Despite being around for decades, special purpose acquisition companies (SPACs) have recently gained significant popularity, not just in North America but globally. Over US$1 billion has been raised this year via six SPACs in emerging markets, including China and Israel.
A SPAC, also known as a blank check company, does not operate commercially and exists solely to raise capital through an initial public offering and acquiring an existing company, which will get the target entity listed on the stock market.
“The purpose of a SPAC is to facilitate a younger company going public with more certainty about timing and predictability of price and give them access to resources they wouldn’t have otherwise,” said Mark E. Watson III (pictured above), founder of Aquila Capital Partners and former CEO of Argo Insurance. “They help these companies go public while bypassing the time and expense of an IPO process, including filing an S-1 registration statement with the SEC. The SPAC helps the company enter the IPO process and access capital markets, even though they may not be quite as mature as a more seasoned publicly traded company. In theory, those who evaluate and select which companies will go public via SPAC believe they will be a good fit for the public markets. In a sense, a SPAC validates these companies.”
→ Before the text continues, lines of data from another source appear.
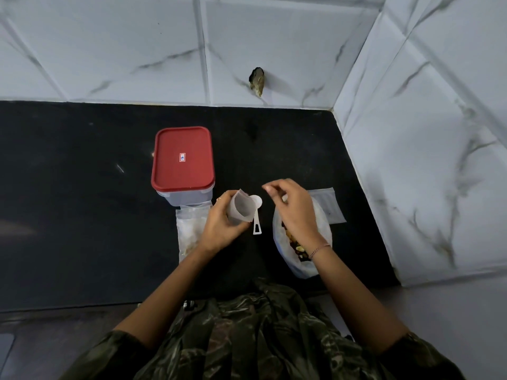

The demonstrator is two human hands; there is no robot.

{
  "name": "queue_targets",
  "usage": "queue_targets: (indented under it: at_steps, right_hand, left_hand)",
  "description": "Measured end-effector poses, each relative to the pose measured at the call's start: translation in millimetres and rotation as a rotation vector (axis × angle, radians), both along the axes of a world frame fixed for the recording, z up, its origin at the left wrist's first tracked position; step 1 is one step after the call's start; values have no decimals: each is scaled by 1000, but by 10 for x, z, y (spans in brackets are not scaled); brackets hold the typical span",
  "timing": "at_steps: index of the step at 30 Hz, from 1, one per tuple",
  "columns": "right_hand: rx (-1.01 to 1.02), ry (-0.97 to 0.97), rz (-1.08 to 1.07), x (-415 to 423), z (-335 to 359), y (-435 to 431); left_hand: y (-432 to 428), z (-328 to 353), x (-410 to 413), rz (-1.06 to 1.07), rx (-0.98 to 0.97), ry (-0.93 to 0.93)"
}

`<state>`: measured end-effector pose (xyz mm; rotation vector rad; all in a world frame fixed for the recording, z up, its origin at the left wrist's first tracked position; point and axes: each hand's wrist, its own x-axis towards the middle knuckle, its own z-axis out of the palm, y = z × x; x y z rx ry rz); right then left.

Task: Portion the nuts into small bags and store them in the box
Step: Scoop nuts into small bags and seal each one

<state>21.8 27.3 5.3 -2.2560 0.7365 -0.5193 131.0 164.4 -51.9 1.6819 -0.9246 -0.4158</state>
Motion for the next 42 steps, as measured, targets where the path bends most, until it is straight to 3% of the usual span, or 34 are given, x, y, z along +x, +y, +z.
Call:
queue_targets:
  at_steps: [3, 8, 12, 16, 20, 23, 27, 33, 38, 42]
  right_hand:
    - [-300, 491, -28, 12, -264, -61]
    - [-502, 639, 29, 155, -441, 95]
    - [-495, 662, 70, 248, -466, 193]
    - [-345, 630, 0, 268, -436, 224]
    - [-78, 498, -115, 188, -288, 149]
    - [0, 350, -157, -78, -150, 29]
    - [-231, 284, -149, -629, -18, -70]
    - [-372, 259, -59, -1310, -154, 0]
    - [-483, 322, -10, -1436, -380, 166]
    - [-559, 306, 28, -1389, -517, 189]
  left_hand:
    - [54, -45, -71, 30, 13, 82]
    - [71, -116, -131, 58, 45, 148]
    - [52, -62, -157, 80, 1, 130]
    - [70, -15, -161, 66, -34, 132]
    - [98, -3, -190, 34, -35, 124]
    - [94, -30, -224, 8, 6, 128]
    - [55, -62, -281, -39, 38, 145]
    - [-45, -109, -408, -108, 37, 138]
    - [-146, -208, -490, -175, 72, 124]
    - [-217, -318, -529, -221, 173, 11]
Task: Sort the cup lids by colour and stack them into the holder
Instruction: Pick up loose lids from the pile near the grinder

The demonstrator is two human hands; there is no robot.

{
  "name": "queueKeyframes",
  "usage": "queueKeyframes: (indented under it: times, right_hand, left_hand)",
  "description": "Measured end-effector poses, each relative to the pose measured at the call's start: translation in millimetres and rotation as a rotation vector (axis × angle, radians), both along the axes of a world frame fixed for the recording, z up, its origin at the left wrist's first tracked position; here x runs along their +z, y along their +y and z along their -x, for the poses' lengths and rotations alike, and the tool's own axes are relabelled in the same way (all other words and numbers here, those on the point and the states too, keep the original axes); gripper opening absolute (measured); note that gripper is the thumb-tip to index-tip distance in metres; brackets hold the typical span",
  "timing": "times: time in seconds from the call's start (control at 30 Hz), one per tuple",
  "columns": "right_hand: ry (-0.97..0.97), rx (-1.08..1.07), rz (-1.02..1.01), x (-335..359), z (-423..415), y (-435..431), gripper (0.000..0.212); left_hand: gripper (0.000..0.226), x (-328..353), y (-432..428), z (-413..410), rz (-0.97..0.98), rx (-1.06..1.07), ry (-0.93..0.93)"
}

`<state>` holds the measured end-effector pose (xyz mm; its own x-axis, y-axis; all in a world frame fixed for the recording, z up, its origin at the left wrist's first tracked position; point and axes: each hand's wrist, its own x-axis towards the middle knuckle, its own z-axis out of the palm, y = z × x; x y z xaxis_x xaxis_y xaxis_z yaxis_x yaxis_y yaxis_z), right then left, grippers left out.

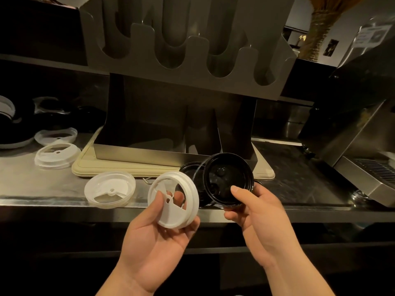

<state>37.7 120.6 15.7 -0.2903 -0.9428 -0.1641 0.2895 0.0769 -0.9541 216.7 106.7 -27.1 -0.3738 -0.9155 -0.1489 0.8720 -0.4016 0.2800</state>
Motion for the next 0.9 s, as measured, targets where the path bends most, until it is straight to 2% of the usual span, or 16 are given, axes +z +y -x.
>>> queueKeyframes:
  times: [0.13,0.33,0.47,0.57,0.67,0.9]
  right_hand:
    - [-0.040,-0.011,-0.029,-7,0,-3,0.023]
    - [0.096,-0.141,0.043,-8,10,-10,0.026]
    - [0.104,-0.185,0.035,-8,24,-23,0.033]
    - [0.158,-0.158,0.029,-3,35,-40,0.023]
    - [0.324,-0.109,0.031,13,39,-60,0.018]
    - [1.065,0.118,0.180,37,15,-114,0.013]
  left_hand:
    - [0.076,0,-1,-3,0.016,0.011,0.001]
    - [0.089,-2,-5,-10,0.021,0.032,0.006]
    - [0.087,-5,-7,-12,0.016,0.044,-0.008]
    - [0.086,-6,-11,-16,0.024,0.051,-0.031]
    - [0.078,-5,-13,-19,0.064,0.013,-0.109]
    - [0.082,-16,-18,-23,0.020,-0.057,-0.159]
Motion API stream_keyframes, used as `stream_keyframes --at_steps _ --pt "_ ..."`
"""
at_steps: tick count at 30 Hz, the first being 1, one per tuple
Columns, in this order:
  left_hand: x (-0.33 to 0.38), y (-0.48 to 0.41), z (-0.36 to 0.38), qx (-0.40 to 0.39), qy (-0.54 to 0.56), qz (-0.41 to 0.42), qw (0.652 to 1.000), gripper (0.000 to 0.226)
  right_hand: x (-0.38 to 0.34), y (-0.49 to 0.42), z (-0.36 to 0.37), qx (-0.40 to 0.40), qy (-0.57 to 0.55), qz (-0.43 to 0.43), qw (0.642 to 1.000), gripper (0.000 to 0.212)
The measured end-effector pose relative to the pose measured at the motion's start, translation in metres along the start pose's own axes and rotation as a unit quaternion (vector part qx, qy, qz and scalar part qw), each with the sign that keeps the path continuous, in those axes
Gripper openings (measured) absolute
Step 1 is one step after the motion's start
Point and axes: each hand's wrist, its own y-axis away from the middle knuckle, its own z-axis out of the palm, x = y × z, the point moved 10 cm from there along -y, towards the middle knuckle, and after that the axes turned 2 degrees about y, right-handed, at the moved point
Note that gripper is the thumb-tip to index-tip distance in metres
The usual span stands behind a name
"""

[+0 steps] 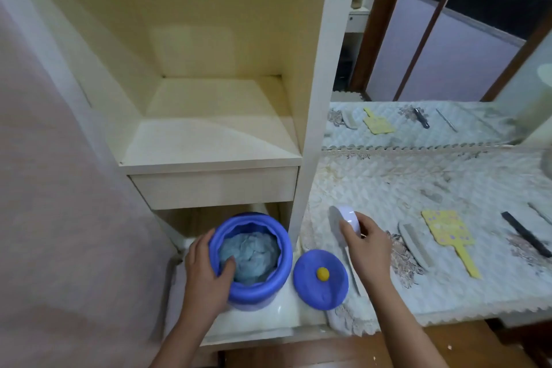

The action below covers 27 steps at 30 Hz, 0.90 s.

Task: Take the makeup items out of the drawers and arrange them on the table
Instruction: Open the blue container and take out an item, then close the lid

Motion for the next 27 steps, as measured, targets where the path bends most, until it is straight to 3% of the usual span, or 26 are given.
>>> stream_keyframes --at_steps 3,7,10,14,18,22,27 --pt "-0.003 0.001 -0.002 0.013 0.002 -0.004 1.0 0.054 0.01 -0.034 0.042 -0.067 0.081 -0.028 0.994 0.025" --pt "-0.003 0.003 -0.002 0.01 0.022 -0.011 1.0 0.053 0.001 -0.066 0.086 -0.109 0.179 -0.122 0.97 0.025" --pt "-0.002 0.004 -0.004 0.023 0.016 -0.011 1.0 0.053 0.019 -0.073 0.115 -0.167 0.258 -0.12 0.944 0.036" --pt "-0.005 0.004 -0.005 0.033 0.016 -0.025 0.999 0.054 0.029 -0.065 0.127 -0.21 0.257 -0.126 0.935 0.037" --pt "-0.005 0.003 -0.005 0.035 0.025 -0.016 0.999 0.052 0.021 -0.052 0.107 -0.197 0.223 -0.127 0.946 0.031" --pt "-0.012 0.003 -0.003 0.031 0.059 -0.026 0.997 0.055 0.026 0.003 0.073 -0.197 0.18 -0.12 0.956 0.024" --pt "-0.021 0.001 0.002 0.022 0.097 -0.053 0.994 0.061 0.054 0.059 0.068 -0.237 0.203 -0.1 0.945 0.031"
One major benefit of a SPAC, Watson said, is that it allows companies to go public faster. Traditional IPOs usually take around 18 months, but using a SPAC can help companies go public in as short as three to six months.
However, a SPAC is not a magic ticket to getting listed.
The SPAC method saw a surge in popularity in 2020, with a total of US$87.9 billion raised as of March, but the pace slowed in subsequent months.
“Actually, it looked more like it came to a screeching halt,” Watson said. “This is a viable go-to-market strategy that should not be ignored—but it should be approached with careful consideration.”
What are the main risks of SPACs?
According to Watson, the main risk of using a SPAC is not meeting investor expectations. Regulatory scrutiny also had a negative effect on interest.
“There was a huge investor appetite when SPACs made a wave at the end of 2020 and into 2021 – but we’ve seen this appetite wane in recent months,” Watson said. “In the spring of this year, the SEC started reviewing more SPACs, cooling investor interest.”
For the first quarter of 2021, an average of 89 SPACs was listed each month, according to data from Bespoke Investment Group. Since April, however, the monthly average has dropped to around 10.
“Investors are more hesitant now that the market bubble has popped,” Watson said. “Knowing the founders or managers of a company and knowing their growth strategy is an important first step in investing in the right company. One of the challenges companies have when thinking about going public is that they are not used to reporting. They have to change their framework and think more about the present versus the future. This can be challenging for investors looking for a good deal.”
In order to manage these risks, Watson said companies that wish to get listed must correctly evaluate if they are ready to report their financial results publicly.
“Identifying their level of readiness is a huge first step in managing any potential risks,” he said. “They also must consider the responsibilities involved with being a public company. Many private companies simply aren’t ready to be public registrants. There is an increased level of financial reporting that must be adhered to, including audited financial statements, as well as a correct estimation of the market they’re entering into and where that market is headed.”
According to Watson, there is an excess of supply in the SPAC market – there are more SPACs than there are companies that would use a SPAC to go public. Many businesses can either get listed on their own or are not mature enough to go public.
“While we will see many companies go public this year (the latest estimate is more than 100), they don't necessarily need to go public via SPAC and are more likely to take the traditional IPO route, which narrows the field even more for SPACs,” Watson said. “The SPAC sponsors are caught between a rock and a hard place—the companies that they could take public are capable of doing it on their own because the IPO window is open right now, or they are too nascent and don’t have the financial reporting capability to go public, or maybe their business model is not far enough along to provide public equity investors with some level of predictability.”
Thus, business leaders must carefully consider which listing route is the right one for their company, taking into account the company’s overall readiness.
“While SPACs can present a good opportunity to raise capital and create liquidity for sellers, this doesn’t mean they are the correct fit for everyone, and as the market evolves, the pace at which these mergers occur will continue slowing down in the near term,” Watson said.